Inversion results of NSGA-II and GA. (a) The refractivity profile. (b) The corresponding refractivity deviation.
It is shown in
Figure 4 that when real GPS data are used, because real data contain some observation deviations, the inversion effect is not as perfect as that of simulated data. Nevertheless, the absolute deviation is still kept within modest bounds. Since the model of four parameters and the observations have defects, there is a deviation between real sounding data and inversion, and the inverting profile still has a low ability to depict the real atmospheric refractivity environment. Therefore, the next focus of our study is improving the model and providing a better algorithm. Overall, based on the results of inversion, we can know that the joint inversion is relatively successful, and the refractivity structure and characteristics aremanifested well.
4.4. Feasibility
To examine the feasibility of joint inversion at a higher antenna altitude, the antenna altitude is adjusted to 400 m or 600 m. The elevation angle is set to 1°.
Table 3 gives the inversion results. As shown in
Table 3, some parameters inverted by NAGA-II are obviously worse than those inverted by GA, while the others are inverted perfectly by NSGA-II. In other words, it is difficult to determine which method is superior if we only estimate from the inverting parameters.

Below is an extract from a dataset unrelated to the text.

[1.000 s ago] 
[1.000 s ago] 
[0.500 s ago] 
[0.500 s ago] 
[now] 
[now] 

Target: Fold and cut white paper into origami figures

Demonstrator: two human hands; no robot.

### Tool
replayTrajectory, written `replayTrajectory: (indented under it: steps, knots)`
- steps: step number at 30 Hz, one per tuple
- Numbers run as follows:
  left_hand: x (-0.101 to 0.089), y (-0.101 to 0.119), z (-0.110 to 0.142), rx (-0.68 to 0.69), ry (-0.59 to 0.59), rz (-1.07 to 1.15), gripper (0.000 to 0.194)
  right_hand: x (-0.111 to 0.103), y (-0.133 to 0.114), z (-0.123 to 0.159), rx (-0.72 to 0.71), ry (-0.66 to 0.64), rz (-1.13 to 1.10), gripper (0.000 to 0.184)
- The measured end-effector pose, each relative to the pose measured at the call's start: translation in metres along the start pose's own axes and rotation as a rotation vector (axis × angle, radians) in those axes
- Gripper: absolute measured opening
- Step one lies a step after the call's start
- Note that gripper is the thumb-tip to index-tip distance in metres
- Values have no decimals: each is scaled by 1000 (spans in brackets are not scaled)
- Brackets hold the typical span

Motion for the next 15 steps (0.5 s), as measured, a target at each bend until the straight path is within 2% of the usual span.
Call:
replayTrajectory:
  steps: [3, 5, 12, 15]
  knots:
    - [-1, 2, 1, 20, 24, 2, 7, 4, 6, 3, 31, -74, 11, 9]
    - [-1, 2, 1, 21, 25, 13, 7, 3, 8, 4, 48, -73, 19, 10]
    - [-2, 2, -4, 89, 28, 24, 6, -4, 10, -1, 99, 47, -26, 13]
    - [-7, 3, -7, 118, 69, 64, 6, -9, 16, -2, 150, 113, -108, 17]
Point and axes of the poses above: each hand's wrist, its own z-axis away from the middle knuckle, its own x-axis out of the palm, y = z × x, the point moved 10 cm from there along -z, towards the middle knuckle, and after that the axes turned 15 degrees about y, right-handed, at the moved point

Due to this reason,
Figure 5 gives the absolute deviation profile.
Table 3.
The value of inversion parameters.
Table 3.
The value of inversion parameters.
Parameters | Inversion Slope c1 | Height h1 | Inversion Slope c2 | Height h2 |
---|
Units | N-units/m | m | N-units/m | m |
True Value | −0.05 | 1100 | −0.3 | 300 |
400 m | NSGA-II | −0.0501 (0.20%) | 1058.2 (−3.80%) | −0.35 (16.67%) | 312.6988 (4.23%) |
GA-Delay | −0.05 (0.0%) | 1053.1 (−4.26%) | −0.3029 (0.97%) | 309.7630 (3.25%) |
GA-Loss | −0.0503 (0.60%) | 1148.4 (4.40%) | −0.2723 (−9.23%) | 304.0592 (1.35%) |
600 m | NSGA-II | −0.05 (0.0%) | 1028.82 (−6.40%) | -0.41 (36.70%) | 289.8588 (−3.38%) |
GA-Delay | −0.044 (-12.00%) | 1012.1 (−7.99%) | -0.4659 (−55.30%) | 293.7786 (−2.07%) |
GA-Loss | −0.05 (0.0%) | 1029.8588 (−6.38%) | -0.2508 (−16.40%) | 311.7714 (3.92%) |
Figure 5.
Refractivity absolute deviation under different antenna height: (a) 400 m antenna height. (b) 600 m antenna height.
Figure 5.
Refractivity absolute deviation under different antenna height: (a) 400 m antenna height. (b) 600 m antenna height.
As
Figure 5 shows, obviously, the joint inversion results are not ideal and the difference between the two profiles is larger. In contrast, the results of individual inversion based on a single observation are relatively good and properly depict the real structure of the atmospheric refractivity. This phenomenon further illustrates that joint inversion has some limitations in the higher antenna condition.
In fact, combining
Figure 5 with
Figure 3, it is also easily found that the result of individual inversion is worse than that of low height. That means the antenna altitude has a profound effect on the inversion indeed.
5. Conclusions
In this paper, an improved retrieval method is proposed combining GPS scattering signals and GPS direct signals to estimate the synthesized parameters of atmospheric refractivity. The inverting refractivity profile can be more perfectly estimated by joint inversion than by using a single observation to retrieve it. In the estimation, traditional GA is chosen to test the performance of joint inversion in the ideal condition, the Gaussian noise case, and the real situation, respectively. Under different noise conditions, the estimated results demonstrate that joint inversion has a higher accuracy and the inverting profile converges to the simulated value more closely than the compared methods. Although a large deviation exists, the measured data testing shows joint inversion is qualified for depicting a real refractivity profile. Nevertheless, joint inversion still has some limitations in the case of a higher antenna which may be attributed to the suitable altitude of the propagation loss model. Finally, this paper does not consider the effect of elevation angle on joint inversion. This problem will be one direction of the future research work.